Typhoon 17, or as they say outside of Japan, Typhoon Jelawat, arrives today. I’ve dealt with typhoons in the past and they’re a mess. The one today is expected to bring several inches of rain per hour with 80mph winds with a foot of rain expected in Tokyo. I usually just do what most Japanese people do, which is hole up and watch the TV coverage of the approach and arrival. It’s not that you can’t go out, but the stores close, the trains (and planes) stop, and 80mph winds aren’t anything to sneeze at. So far, I’ve heard reports of a guy drowning while fishing, a tree falling on an Australian tourist in Osaka and hitting her in the head, and elderly people falling and breaking major bones. For some reason, the male weather reporters are in the city hiding from the wind amongst the buildings while the female reporters are sent out into the seaside where the wind is pulling their helmets and they’re not looking happy at all. I’m a big jerk for watching the female reporters and thinking it’s so funny.
A typhoon isn’t something that moves at a completely unpredictable rate so you can see it coming. The big rains were supposed to arrive here around 6PM, so I figured I could stay out until about 3PM. The first thing was to try to find my mom’s friend’s apartment. My mom would get several letters a week from her friend who she used to work with and lately we haven’t been seeing any correspondence at all. The addresses in Japan are hard to decipher and I went by where google maps told me to go. Her address was in the middle of a busy area but down a narrow path.

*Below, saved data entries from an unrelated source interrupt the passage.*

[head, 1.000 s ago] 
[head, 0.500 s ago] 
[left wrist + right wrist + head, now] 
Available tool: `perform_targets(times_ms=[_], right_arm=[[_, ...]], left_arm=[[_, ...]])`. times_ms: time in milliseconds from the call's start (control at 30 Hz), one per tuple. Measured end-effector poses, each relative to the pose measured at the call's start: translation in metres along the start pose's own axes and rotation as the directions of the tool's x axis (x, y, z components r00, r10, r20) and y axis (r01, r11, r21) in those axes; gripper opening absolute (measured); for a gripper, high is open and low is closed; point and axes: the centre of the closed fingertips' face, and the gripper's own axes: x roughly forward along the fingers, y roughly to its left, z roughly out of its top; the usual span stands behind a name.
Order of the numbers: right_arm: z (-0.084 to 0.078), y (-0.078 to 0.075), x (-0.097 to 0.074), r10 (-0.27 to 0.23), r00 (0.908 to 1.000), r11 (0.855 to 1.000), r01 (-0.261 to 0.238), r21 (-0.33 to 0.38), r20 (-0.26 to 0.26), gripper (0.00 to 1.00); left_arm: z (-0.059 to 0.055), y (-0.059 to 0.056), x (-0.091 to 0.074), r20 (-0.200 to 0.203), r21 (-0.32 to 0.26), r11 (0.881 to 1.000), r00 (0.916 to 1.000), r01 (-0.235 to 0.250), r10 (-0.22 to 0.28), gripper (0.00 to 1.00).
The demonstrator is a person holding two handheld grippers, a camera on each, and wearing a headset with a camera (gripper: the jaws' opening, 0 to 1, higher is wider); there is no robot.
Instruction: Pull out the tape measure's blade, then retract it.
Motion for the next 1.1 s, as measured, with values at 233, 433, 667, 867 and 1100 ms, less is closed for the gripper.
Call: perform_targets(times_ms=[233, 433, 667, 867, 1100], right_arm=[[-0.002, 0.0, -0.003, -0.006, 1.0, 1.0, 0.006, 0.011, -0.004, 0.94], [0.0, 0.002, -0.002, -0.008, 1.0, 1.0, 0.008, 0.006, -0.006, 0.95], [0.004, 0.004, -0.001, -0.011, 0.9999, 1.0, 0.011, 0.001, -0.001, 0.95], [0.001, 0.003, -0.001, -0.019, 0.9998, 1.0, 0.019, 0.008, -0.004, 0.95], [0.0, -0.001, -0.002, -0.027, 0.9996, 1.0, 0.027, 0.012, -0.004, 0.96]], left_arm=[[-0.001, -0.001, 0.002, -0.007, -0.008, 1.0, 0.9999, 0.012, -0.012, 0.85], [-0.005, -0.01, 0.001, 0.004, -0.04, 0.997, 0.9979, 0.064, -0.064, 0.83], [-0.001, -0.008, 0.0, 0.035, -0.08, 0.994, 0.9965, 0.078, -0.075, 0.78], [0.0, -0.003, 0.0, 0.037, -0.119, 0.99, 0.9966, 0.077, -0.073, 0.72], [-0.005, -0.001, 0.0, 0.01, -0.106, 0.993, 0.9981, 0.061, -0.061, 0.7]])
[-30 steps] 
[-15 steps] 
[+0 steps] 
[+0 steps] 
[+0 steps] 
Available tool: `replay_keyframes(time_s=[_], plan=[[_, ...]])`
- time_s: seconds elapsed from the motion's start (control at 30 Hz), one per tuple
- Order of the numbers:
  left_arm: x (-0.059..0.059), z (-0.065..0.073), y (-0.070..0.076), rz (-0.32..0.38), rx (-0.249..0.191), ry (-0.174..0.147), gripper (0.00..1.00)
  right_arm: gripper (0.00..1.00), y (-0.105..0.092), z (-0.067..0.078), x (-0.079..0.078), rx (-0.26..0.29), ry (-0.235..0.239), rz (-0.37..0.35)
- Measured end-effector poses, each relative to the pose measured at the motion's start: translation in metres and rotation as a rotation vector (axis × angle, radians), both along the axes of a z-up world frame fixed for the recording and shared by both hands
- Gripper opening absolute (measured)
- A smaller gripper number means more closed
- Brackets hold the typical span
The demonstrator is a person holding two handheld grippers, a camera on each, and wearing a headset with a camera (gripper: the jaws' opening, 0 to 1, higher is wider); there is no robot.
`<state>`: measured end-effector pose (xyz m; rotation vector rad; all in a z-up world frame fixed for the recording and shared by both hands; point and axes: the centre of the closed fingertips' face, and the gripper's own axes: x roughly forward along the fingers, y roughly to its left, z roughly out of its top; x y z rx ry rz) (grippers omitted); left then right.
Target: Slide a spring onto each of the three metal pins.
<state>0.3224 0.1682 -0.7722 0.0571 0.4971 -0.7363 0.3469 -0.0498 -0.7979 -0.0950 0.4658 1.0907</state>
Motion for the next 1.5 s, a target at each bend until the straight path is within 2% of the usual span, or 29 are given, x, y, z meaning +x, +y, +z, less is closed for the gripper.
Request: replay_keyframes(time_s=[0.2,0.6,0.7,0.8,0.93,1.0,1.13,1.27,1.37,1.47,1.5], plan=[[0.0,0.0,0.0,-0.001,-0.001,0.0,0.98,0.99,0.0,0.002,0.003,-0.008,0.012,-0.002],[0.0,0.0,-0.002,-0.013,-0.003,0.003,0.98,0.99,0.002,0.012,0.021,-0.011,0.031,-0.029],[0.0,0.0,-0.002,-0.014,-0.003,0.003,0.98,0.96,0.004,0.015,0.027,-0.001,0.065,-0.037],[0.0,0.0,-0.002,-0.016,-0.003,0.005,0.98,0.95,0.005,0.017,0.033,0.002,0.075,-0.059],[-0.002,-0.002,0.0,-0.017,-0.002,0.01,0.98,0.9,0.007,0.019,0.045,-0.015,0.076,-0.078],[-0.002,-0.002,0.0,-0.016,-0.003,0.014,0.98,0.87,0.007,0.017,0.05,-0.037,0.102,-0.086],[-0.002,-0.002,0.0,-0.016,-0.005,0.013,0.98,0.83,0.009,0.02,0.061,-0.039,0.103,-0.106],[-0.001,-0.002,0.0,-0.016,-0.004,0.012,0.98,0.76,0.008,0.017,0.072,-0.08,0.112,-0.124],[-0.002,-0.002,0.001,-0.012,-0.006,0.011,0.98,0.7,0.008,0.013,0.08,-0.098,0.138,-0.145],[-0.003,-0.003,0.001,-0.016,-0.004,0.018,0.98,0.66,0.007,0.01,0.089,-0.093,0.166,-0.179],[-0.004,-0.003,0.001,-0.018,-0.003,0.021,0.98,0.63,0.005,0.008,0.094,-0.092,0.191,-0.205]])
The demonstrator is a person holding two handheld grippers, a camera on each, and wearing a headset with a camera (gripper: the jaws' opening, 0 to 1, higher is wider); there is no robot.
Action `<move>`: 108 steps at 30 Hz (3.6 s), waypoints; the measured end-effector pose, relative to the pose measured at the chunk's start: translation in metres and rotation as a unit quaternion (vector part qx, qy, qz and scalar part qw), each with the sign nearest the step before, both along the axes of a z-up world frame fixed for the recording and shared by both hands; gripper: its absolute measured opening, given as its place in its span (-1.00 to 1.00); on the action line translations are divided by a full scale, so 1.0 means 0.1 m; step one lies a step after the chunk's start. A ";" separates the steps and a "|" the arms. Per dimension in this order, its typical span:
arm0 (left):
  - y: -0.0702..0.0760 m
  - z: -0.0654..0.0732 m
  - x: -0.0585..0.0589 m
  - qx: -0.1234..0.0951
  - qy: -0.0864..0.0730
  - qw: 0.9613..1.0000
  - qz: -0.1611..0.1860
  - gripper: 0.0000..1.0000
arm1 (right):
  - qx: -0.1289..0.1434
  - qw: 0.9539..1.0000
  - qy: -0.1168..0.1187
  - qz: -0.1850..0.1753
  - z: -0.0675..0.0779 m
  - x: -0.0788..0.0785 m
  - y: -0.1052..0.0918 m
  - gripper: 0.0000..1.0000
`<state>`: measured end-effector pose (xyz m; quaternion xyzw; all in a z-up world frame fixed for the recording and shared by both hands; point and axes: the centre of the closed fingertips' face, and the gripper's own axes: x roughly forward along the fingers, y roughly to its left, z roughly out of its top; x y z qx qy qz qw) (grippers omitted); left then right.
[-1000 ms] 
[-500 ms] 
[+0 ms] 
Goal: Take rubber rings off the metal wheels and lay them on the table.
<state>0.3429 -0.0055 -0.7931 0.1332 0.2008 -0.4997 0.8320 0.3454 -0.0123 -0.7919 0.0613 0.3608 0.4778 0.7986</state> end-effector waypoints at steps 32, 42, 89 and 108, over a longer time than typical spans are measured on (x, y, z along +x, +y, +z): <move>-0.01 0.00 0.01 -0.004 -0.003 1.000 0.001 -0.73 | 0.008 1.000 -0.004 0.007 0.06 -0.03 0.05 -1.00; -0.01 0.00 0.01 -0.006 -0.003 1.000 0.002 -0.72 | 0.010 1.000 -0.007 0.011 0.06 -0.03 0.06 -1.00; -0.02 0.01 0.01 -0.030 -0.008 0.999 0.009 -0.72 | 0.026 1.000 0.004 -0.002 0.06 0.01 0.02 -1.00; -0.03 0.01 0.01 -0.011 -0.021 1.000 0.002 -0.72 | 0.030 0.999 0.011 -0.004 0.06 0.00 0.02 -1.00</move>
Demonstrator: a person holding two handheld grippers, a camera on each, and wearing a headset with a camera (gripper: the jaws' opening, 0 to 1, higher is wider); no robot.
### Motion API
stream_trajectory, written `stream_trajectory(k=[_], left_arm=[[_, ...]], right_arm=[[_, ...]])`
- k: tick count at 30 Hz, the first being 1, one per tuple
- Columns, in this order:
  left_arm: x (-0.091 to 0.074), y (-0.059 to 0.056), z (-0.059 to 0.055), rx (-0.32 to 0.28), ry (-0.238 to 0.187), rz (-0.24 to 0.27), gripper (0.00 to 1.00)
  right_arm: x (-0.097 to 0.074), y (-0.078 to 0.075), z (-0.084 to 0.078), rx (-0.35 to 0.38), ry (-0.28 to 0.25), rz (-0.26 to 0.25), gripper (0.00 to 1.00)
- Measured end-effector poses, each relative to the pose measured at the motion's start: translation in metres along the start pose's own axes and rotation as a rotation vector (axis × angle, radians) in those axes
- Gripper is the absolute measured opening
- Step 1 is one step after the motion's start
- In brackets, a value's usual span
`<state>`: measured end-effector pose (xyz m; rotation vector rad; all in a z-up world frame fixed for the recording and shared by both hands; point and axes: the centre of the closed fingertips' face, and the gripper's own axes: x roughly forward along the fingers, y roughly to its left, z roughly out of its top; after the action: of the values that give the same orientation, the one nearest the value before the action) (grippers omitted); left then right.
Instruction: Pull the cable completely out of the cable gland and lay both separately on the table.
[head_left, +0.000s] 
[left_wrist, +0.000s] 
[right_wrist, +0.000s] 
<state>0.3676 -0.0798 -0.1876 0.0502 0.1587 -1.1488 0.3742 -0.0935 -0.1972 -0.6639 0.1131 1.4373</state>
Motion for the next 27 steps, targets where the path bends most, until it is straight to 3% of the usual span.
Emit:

According to Google Maps, it was in this older apartment building.
I couldn’t just knock on the door in Japan, so I took a picture of the names on the mailboxes and emailed them to my mom. I saw a lot of weird signs that I didn’t really figure out until I got home. They just say, “no salesmen.”
I did meet someone who lived there, but she looked Thai to me and didn’t speak much Japanese. Since I never saw an address placard on the building, I went a police box and asked to see their map to make sure I was at the right building. Looks like she’s moved on.
My mom told me about the park that her friend would walk in. It also has a hill listed on one of my tourist maps, but I only saw this path leading down from where I was standing which didn’t look higher than anything other than this valley.
I continued walking around that part of Shinjuku looking for some of the last places that Lafcadio Hearn lived.
Before I arrived, around 11AM, it was getting dark. By 11:15, I started feeling raindrops. And by 11:30, it was pouring down rain. I headed for the closest ¥100 store to buy another umbrella. By the time I got out, the rain was letting up. I headed back to the hotel for a rest. My sister suggested a nap, and I fell asleep sitting in front of my computer.
It was getting nicer and nicer, though it was still really humid out. I figured I’d better find somewhere to go and I decided I’d walk to Mister Donut which only turned out to be about a mile away.
I’m not a big fan of lines, so I just headed back. I’m not sure what the line was about, but I’m pretty sure it didn’t have anything to do with guys wanting one doughnut like me.
I got back to the hotel and bought some food at the Tesco, including some rice balls. I think they’ve figured out how to keep the seaweed nice and dry for days. This is a tunafish and mayonnaise rice ball.
First you open the plastic.
Then you pull the plastic to the side. It’s hard to see, but there are two pieces of plastic here. An outer wrapper, then the seaweed, an inner wrapper for the rice to keep the seaweed dry. After pulling both sides, it’s ready to eat.
I also bought dinner. ¥297 is a lot less than what I’ve been spending.
I got back around 2PM and spent the rest of the afternoon watching it get dark and watching the approaching typhoon on TV. Looks like it’s going to be cooler this week and I’m probably not bright enough to stop my weird walking tours. I still haven’t really seen Ueno or the area near Tokyo station or Shinagawa. There’s plenty more to see.